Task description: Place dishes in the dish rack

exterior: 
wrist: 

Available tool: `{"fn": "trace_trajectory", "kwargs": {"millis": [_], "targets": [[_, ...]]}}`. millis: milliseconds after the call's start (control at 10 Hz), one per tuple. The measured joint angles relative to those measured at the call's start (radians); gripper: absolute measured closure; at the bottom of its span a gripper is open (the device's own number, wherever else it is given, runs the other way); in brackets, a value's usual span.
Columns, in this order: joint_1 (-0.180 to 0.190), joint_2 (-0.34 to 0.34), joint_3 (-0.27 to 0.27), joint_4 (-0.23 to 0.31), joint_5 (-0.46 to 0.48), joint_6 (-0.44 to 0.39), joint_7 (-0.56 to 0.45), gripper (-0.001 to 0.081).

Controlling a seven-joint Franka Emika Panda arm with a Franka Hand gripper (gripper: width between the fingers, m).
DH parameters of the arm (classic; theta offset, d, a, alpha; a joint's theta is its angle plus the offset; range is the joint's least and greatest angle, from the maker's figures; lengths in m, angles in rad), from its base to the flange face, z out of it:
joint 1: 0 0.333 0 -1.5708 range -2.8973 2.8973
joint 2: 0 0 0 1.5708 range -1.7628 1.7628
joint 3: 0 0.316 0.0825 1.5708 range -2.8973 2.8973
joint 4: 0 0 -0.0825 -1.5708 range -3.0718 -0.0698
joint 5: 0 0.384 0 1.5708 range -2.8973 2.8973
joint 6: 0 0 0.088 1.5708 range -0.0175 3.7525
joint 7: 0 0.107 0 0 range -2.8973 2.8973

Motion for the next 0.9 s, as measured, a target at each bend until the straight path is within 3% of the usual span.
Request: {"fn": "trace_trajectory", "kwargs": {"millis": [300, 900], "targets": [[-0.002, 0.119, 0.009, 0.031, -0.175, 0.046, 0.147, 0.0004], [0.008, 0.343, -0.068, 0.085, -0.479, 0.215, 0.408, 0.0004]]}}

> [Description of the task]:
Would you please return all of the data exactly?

> [Response]:
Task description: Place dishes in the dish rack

exterior: 
wrist: 

Available tool: `{"fn": "trace_trajectory", "kwargs": {"millis": [_], "targets": [[_, ...]]}}`. millis: milliseconds after the call's start (control at 10 Hz), one per tuple. The measured joint angles relative to those measured at the call's start (radians); gripper: absolute measured closure; at the bottom of its span a gripper is open (the device's own number, wherever else it is given, runs the other way); in brackets, a value's usual span.
Columns, in this order: joint_1 (-0.180 to 0.190), joint_2 (-0.34 to 0.34), joint_3 (-0.27 to 0.27), joint_4 (-0.23 to 0.31), joint_5 (-0.46 to 0.48), joint_6 (-0.44 to 0.39), joint_7 (-0.56 to 0.45), gripper (-0.001 to 0.081).

Controlling a seven-joint Franka Emika Panda arm with a Franka Hand gripper (gripper: width between the fingers, m).
DH parameters of the arm (classic; theta offset, d, a, alpha; a joint's theta is its angle plus the offset; range is the joint's least and greatest angle, from the maker's figures; lengths in m, angles in rad), from its base to the flange face, z out of it:
joint 1: 0 0.333 0 -1.5708 range -2.8973 2.8973
joint 2: 0 0 0 1.5708 range -1.7628 1.7628
joint 3: 0 0.316 0.0825 1.5708 range -2.8973 2.8973
joint 4: 0 0 -0.0825 -1.5708 range -3.0718 -0.0698
joint 5: 0 0.384 0 1.5708 range -2.8973 2.8973
joint 6: 0 0 0.088 1.5708 range -0.0175 3.7525
joint 7: 0 0.107 0 0 range -2.8973 2.8973

Motion for the next 0.9 s, as measured, a target at each bend until the straight path is within 3% of the usual span.
Request: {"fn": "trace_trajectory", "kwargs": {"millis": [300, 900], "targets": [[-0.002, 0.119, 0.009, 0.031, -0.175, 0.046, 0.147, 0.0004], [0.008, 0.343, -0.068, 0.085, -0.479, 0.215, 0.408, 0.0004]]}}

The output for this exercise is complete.